雨宮智彦古代史メモリー 44 20200622 本と映像の森 39 カン吉云さん著『倭の正体』三五館、2010年 20100517
「2010年05月17日 05時03分30秒 | 本と映像の森
本と映像の森 39 カン吉云さん著『倭の正体』三五館、2010年3月8日初版~3月25日3刷、222ページ、定価1500円+
すみません。「カン」の漢字が見つかりません。
著者のカンさんは、韓国人の言語学者です。
古代史に出てくる「倭」とは何か、その正体を追った推理研究です。
カンさんは「倭」=日本列島の「日本」という常識を疑い、研究していった結果、日本列島の近畿天皇家(カンさんの言う「大和倭」)が3世紀あるいは4世紀から朝鮮半島に軍を派遣していたという定式を破棄して、古代朝鮮の史書や古代日本の史書に現出する「倭」は、南朝鮮の「加羅」や「百済」などを本拠地にしていた勢力であり、加羅や百済の衰退や滅亡にともなって、日本列島へ移住・亡命した人たちであると推定しています。
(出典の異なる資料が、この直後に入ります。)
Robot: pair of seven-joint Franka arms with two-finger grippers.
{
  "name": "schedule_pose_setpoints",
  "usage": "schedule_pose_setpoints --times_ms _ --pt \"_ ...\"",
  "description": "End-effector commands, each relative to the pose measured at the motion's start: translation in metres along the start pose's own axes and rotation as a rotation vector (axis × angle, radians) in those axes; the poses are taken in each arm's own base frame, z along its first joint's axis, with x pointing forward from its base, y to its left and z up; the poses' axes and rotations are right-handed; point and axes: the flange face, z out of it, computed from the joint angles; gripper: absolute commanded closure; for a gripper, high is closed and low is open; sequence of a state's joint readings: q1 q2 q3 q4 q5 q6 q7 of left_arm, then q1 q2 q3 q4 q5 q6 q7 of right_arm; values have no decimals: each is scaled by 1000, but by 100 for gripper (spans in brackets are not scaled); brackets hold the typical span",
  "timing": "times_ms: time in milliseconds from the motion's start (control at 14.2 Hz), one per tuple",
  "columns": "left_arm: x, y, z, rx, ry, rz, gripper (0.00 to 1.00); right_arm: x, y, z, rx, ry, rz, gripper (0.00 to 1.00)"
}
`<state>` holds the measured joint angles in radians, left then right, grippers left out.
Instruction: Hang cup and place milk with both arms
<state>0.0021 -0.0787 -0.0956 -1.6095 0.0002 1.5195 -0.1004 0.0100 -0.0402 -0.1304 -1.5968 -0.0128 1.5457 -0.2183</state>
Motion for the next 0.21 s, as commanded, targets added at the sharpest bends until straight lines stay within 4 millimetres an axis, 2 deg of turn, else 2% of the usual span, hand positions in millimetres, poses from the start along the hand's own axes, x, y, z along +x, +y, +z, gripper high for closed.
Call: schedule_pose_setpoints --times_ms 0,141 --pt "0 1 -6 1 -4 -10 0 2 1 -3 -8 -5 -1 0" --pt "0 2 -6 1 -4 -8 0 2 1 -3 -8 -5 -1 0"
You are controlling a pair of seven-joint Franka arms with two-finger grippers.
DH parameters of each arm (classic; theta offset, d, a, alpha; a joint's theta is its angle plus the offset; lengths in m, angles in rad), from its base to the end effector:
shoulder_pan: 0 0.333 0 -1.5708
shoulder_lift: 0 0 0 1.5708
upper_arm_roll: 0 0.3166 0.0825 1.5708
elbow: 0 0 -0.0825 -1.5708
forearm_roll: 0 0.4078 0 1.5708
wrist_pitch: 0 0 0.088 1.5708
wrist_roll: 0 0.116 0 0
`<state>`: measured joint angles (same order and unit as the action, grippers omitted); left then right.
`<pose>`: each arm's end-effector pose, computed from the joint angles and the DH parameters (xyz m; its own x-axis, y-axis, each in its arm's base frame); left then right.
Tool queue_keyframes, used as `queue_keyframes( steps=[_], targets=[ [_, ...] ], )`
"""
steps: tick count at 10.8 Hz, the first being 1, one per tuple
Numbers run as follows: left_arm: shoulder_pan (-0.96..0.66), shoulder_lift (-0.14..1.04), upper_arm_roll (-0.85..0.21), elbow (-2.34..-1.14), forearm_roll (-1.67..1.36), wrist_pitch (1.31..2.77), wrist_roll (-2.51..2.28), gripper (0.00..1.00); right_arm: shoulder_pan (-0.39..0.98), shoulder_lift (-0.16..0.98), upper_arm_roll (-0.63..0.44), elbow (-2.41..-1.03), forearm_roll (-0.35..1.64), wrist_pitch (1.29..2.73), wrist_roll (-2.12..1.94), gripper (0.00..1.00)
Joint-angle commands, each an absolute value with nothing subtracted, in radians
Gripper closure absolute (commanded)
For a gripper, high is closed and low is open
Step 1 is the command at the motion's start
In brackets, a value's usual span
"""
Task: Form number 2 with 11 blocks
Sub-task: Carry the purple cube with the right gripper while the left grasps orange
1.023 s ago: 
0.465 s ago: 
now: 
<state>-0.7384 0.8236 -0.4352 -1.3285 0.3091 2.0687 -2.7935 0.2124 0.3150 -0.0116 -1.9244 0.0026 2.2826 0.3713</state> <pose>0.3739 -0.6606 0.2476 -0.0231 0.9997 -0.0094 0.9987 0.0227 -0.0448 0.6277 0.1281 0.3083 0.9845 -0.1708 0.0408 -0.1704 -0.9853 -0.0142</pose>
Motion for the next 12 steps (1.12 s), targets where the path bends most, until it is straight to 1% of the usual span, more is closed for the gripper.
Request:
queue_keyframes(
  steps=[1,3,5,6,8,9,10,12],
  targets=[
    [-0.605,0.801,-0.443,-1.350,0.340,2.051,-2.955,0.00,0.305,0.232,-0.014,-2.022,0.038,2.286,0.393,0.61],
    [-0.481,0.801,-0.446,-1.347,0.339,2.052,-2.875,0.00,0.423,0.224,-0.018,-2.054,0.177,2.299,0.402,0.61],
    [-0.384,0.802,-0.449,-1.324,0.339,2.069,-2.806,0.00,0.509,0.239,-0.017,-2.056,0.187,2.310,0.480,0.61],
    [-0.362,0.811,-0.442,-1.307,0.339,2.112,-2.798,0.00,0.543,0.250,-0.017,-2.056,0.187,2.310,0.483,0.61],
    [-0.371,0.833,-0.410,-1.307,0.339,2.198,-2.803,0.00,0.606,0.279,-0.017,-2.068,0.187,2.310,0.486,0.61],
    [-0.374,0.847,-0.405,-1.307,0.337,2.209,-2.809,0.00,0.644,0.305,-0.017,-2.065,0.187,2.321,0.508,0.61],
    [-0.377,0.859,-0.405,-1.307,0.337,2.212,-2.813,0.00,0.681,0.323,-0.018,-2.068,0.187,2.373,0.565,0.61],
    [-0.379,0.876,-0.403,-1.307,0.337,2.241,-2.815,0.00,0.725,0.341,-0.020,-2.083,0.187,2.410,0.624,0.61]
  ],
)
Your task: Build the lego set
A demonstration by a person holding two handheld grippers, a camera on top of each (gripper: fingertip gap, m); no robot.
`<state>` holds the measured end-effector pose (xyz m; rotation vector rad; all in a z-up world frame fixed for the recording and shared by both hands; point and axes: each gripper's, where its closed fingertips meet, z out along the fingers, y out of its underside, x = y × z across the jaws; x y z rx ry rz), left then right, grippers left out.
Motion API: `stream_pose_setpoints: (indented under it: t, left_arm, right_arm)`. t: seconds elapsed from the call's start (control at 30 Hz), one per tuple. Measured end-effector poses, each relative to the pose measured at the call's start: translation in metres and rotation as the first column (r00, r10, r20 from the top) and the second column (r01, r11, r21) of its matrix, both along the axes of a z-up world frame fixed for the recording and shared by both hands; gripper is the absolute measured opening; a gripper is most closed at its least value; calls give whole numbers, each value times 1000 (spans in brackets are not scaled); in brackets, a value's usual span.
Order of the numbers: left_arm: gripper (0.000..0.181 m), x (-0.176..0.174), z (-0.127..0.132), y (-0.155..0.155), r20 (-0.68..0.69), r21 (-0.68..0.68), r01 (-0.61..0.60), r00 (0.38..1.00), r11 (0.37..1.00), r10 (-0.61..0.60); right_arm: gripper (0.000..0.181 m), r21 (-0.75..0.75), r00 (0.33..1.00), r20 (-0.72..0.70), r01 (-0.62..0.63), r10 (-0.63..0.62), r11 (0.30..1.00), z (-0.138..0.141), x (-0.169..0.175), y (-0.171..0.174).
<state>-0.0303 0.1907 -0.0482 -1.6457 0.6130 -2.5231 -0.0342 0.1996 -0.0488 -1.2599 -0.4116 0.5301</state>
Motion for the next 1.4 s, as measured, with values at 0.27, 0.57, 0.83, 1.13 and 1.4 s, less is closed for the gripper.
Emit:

いちばんおもしろいのは、欽明・継体・舒明・皇極・幸徳・天智・天武天皇と後に『日本書紀』で命名された人たちは、どこの誰なのか、という謎解きでしょう。
つまり、彼らは、朝鮮系の王族たちであったという解明です。
この謎解きが正解なのか、誤解なのか、みなさん自身で判断してください。
万世一系の、歴史学右翼のみなさんにはショッキングな、とんでもない結論で、「トンデモ本」ということになるでしょうが、ぼくはその正邪を検討すべきまじめな本だと思います。
細かい判断はまだできませんが、百済・加羅などの「南朝鮮」から日本列島への移住の動きという流れは正視すべき流れだと思います。
当時は、中国や朝鮮が日本列島にとっては、模範・モデルなのでした。
いよの時代から、近畿天皇家が派遣軍を朝鮮に送って支配して、鉄や先進物を日本列島に持ってきた、というような妄想は、そろそろ成り立たなくなってきていると考えます。
ただし「ドラヴィダ語」うんぬんの部分については「まじめ」なものかどうかという判断を保留しておきます。
なにしろ「ドラヴィダ語」うんぬんは、あの大野晋さんが関係しているのかどうなのか。